Home > mailing lists
SQL:2011 Application Time Update & Delete - Mailing list pgsql-hackers

From	Paul Jungwirth
Subject	SQL:2011 Application Time Update & Delete
Date	June 2 08:24:44
Msg-id	ec498c3d-5f2b-48ec-b989-5561c8aa2024@illuminatedcomputing.com Whole thread Raw
List	pgsql-hackers
Tree view
Hi Hackers,

Here is a new thread for the next part of SQL:2011 Application Time: UPDATE and DELETE commands with 
FOR PORTION OF. This continues the long-running thread that ended with [1].

I don't have a new patch set yet, but I wanted to summarize the discussion at the PGConf.dev 
Advanced Patch Feedback session, especially to continue the conversation about triggers fired from 
inserting "temporal leftovers" as part of an UPDATE/DELETE FOR PORTION OF.

In my last patch series, I fire all statement & row triggers when the inserts happen for temporal 
leftovers. So let's assume there is a row with valid_at of [2000-01-01,2020-01-01) and the user's 
query is UPDATE t FOR PORTION OF valid_at FROM '2010-01-01' TO '2011-01-01'. So it changes one row, 
targeting only 2010. There are two temporal leftovers: one for 2000-2009 and one for 2011-2019 
(inclusive). Then these triggers fire in the order given:

BEFORE UPDATE STATEMENT
BEFORE UPDATE ROW
BEFORE INSERT STATEMENT -- for the 2000-2009 leftovers
BEFORE INSERT ROW
AFTER INSERT ROW
AFTER INSERT STATEMENT
BEFORE INSERT STATEMENT -- for the 2011-2019 leftovers
BEFORE INSERT ROW
AFTER INSERT ROW
AFTER INSERT STATEMENT
AFTER UPDATE ROW
AFTER UPDATE STATEMENT

I think this is the correct behavior (as I'll get to below), but at the session none of us seemed 
completely sure. What we all agreed on is that we shouldn't implement it with SPI.

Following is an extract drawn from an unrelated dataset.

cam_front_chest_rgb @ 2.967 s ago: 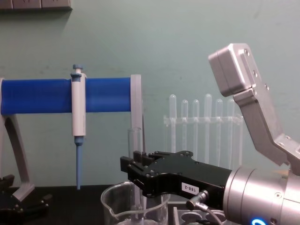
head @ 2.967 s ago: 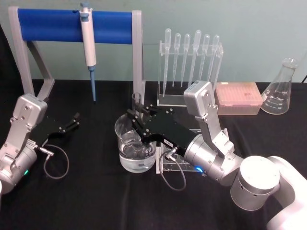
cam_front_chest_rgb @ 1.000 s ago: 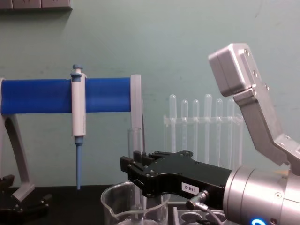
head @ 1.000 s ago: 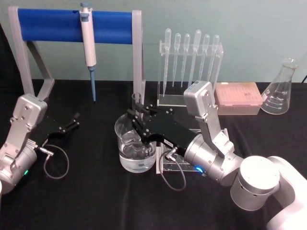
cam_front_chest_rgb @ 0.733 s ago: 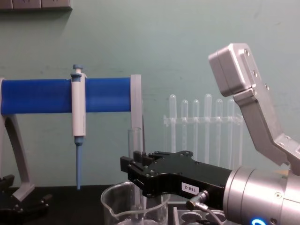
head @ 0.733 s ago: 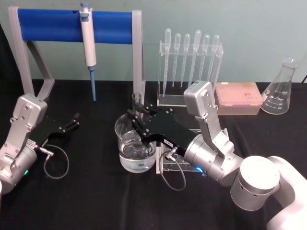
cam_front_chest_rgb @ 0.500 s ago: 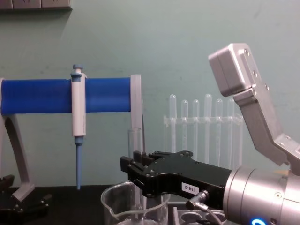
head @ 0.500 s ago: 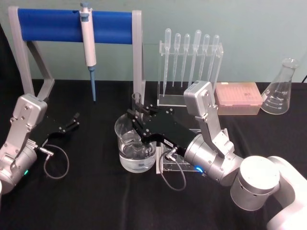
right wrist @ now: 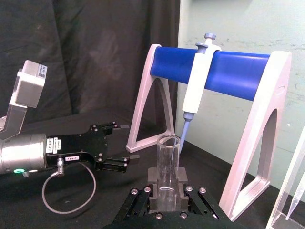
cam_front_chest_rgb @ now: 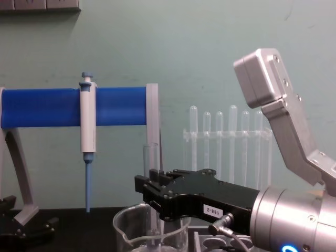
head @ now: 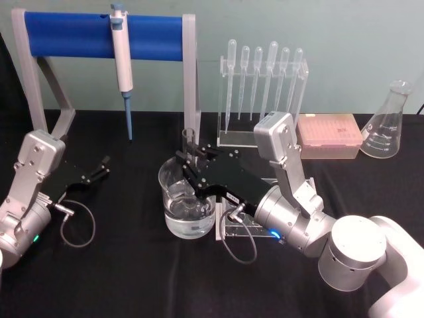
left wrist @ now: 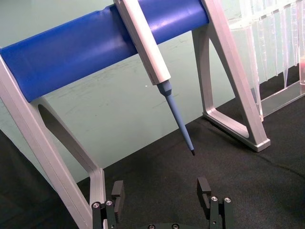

Before I switched to SPI, I feared that getting INSERT STATEMENT triggers to fire was going to cause 
a lot of code duplication. But I took my last pre-SPI patch (v39 from 7 Aug 2024), restored its 
implementation for ExecForPortionOfLeftovers, and got the desired behavior with just these lines 
(executed once per temporal leftover):

AfterTriggerBeginQuery()
ExecSetupTransitionCaptureState(mtstate, estate);
fireBSTriggers(mtstate);
ExecInsert(context, resultRelInfo, leftoverSlot, node->canSetTag, NULL, NULL);
fireASTriggers(mtstate);
AfterTriggerEndQuery(estate);

You'll be able to see all that with my next patch set, but for now I'm just saying: replacing SPI 
was easier than I thought.

There were different opinions about whether this behavior is correct. Robert and Tom both thought 
that firing INSERT STATEMENT triggers was weird. (Please correct me if I misrepresent anything you 
said!)

Robert pointed out that if you are using statement triggers for performance reasons (since that may 
be the only reason to prefer them to row triggers), you might be annoyed to find that your INSERT 
STATEMENT triggers fire up to two times every time you update a *row*.

Robert also warned that some people implement replication with statement triggers (though maybe not 
people running v18), and they might not like INSERT STATEMENT triggers firing when there was no 
user-issued insert statement. This is especially true since C-based triggers have access to the FOR 
PORTION OF details, as do PL/pgSQL triggers (in a follow-on patch), so they don't need to hear about 
the implicit inserts.

Also trigger-based auditing will see insert statements that were never explicitly sent by a user.
(OTOH this is also true for inserts made from triggers, and (as we'll see below) several other 
commands fire statement triggers for implicit actions.)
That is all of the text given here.